§ **Assigned task**:
If a line of the records holds the word "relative", copy it out.

§ **Stored entries**:
━━━━━━━━━━━━━━━━

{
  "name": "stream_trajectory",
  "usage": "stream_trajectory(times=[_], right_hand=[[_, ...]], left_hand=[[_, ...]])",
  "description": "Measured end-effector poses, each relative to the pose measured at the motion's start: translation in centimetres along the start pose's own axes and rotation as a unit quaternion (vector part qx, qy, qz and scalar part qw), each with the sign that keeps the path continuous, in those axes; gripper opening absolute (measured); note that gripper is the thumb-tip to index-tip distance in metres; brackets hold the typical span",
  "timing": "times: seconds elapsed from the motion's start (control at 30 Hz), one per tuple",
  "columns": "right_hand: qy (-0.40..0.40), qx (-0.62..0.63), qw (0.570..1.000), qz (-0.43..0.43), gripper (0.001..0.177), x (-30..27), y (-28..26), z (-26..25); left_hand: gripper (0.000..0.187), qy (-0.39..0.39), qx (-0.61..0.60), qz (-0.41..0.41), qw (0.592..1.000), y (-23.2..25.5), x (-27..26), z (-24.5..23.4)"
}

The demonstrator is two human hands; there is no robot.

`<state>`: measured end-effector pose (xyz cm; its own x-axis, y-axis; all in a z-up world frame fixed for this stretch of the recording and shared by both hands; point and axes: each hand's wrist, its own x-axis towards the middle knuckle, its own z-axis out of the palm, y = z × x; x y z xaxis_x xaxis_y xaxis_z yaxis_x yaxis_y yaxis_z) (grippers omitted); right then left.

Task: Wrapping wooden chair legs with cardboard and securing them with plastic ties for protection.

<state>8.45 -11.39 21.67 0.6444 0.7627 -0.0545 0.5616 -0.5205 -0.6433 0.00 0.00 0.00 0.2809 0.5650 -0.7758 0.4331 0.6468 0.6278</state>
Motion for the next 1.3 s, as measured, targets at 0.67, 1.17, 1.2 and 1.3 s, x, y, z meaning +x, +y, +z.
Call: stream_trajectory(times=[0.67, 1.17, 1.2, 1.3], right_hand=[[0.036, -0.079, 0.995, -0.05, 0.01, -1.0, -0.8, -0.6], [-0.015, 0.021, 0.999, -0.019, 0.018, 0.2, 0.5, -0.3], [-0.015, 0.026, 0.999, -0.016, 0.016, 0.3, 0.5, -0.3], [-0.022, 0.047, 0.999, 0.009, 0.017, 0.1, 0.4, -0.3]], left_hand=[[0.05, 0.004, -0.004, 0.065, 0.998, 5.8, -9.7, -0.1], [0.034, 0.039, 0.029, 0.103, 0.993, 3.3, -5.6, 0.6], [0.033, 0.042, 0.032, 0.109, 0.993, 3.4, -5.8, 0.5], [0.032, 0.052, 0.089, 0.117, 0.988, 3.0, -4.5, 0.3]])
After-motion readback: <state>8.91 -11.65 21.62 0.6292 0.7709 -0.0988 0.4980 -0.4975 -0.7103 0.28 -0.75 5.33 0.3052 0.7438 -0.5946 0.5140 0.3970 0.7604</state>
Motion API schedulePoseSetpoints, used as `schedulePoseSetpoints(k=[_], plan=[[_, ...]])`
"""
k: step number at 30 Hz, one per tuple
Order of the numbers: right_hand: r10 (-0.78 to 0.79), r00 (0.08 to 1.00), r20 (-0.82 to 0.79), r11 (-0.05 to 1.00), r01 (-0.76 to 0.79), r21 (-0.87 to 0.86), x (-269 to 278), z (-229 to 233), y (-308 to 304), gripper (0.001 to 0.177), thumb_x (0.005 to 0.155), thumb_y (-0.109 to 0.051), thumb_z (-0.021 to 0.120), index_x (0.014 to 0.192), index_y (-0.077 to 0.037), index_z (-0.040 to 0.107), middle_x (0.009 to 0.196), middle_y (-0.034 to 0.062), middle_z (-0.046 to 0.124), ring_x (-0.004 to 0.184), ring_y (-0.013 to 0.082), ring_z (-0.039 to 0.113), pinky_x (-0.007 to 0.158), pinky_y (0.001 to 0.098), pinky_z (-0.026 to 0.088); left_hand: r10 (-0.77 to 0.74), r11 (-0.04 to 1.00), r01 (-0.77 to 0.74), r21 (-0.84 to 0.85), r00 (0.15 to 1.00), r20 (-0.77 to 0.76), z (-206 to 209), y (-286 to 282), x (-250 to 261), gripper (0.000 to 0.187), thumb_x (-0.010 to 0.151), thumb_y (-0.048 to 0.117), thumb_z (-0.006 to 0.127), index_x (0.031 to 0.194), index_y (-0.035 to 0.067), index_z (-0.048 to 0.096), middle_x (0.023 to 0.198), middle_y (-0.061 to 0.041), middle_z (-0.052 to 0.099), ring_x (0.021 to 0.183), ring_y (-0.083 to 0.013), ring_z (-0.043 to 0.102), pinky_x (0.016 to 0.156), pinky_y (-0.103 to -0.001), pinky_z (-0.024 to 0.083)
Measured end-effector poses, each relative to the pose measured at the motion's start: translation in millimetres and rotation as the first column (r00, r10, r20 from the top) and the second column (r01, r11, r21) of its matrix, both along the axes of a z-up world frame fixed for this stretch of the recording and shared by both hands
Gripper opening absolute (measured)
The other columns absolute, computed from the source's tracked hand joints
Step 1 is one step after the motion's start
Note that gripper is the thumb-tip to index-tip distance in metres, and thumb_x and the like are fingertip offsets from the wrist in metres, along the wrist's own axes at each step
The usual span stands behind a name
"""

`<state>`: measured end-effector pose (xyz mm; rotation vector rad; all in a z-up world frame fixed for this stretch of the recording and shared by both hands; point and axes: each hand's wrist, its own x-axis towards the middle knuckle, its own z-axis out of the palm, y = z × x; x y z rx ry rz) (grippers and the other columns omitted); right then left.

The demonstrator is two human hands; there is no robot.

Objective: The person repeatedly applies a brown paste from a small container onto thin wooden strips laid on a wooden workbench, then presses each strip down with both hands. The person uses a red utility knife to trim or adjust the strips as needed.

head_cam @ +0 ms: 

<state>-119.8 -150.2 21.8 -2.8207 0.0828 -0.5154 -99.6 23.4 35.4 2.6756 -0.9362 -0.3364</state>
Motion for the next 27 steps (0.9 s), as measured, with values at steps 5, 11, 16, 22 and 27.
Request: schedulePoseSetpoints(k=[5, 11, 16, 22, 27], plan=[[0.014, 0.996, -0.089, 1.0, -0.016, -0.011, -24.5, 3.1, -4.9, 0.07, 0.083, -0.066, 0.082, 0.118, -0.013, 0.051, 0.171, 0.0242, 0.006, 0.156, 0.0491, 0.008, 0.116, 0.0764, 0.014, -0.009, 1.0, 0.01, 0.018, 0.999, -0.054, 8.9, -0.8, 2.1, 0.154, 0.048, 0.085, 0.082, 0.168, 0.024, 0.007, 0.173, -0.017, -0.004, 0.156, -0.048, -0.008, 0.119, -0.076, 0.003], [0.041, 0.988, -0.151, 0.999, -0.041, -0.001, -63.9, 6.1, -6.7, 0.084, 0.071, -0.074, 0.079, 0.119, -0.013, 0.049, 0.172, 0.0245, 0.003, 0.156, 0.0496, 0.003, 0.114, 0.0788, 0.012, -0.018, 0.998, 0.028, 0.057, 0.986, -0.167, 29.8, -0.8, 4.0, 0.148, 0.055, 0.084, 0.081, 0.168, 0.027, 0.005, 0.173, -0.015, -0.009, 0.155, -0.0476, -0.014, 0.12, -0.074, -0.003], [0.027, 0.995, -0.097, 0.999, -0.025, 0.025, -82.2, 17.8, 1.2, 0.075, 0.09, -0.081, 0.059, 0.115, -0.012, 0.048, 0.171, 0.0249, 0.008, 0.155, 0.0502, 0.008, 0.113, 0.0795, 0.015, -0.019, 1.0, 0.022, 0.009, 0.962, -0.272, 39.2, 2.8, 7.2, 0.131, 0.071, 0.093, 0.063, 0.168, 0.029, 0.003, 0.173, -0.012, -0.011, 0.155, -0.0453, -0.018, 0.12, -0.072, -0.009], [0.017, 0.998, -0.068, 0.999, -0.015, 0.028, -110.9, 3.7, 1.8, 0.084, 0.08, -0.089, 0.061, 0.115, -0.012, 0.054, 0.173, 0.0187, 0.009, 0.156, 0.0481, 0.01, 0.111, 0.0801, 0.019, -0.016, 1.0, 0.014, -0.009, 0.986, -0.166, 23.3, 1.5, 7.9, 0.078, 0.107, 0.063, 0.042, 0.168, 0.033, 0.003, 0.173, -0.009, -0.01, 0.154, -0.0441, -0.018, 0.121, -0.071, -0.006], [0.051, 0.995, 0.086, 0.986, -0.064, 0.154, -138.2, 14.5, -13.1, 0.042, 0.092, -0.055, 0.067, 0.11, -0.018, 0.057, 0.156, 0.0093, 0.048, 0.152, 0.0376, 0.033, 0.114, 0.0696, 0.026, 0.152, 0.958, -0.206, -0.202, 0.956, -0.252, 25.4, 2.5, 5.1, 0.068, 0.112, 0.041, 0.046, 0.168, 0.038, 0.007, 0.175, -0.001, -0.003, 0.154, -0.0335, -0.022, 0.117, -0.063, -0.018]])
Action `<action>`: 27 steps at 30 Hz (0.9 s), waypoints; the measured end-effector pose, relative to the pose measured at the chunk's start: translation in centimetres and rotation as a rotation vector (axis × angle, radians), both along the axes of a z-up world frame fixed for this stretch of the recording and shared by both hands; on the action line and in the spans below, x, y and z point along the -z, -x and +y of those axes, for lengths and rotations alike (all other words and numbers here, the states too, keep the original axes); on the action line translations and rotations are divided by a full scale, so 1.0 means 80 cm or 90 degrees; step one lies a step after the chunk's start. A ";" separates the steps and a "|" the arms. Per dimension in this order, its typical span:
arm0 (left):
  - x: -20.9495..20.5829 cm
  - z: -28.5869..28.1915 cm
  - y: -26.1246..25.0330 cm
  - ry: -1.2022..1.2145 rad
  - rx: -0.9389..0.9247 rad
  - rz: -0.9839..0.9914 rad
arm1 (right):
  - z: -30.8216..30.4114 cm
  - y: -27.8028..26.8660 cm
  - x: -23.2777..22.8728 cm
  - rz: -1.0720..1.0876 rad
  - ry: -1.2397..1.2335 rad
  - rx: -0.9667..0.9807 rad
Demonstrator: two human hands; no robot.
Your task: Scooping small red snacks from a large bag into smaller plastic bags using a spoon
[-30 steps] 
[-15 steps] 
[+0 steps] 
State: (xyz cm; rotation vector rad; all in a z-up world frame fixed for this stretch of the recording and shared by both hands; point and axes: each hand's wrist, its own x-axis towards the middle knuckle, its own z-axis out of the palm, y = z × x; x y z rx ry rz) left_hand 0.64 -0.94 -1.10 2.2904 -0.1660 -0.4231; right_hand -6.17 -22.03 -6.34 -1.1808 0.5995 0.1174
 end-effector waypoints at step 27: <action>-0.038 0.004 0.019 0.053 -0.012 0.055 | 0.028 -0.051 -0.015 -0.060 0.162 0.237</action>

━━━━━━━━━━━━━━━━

§ **Answer below**:
  "description": "Measured end-effector poses, each relative to the pose measured at the motion's start: translation in centimetres along the start pose's own axes and rotation as a unit quaternion (vector part qx, qy, qz and scalar part qw), each with the sign that keeps the path continuous, in those axes; gripper opening absolute (measured); note that gripper is the thumb-tip to index-tip distance in metres; brackets hold the typical span",
Measured end-effector poses, each relative to the pose measured at the motion's start: translation in millimetres and rotation as the first column (r00, r10, r20 from the top) and the second column (r01, r11, r21) of its matrix, both along the axes of a z-up world frame fixed for this stretch of the recording and shared by both hands
Action `<action>`: 27 steps at 30 Hz (0.9 s), waypoints; the measured end-effector pose, relative to the pose measured at the chunk's start: translation in centimetres and rotation as a rotation vector (axis × angle, radians), both along the axes of a z-up world frame fixed for this stretch of the recording and shared by both hands; on the action line and in the spans below, x, y and z point along the -z, -x and +y of those axes, for lengths and rotations alike (all other words and numbers here, the states too, keep the original axes); on the action line translations and rotations are divided by a full scale, so 1.0 means 80 cm or 90 degrees; step one lies a step after the chunk's start. A ";" separates the steps and a "|" the arms. Per dimension in this order, its typical span:

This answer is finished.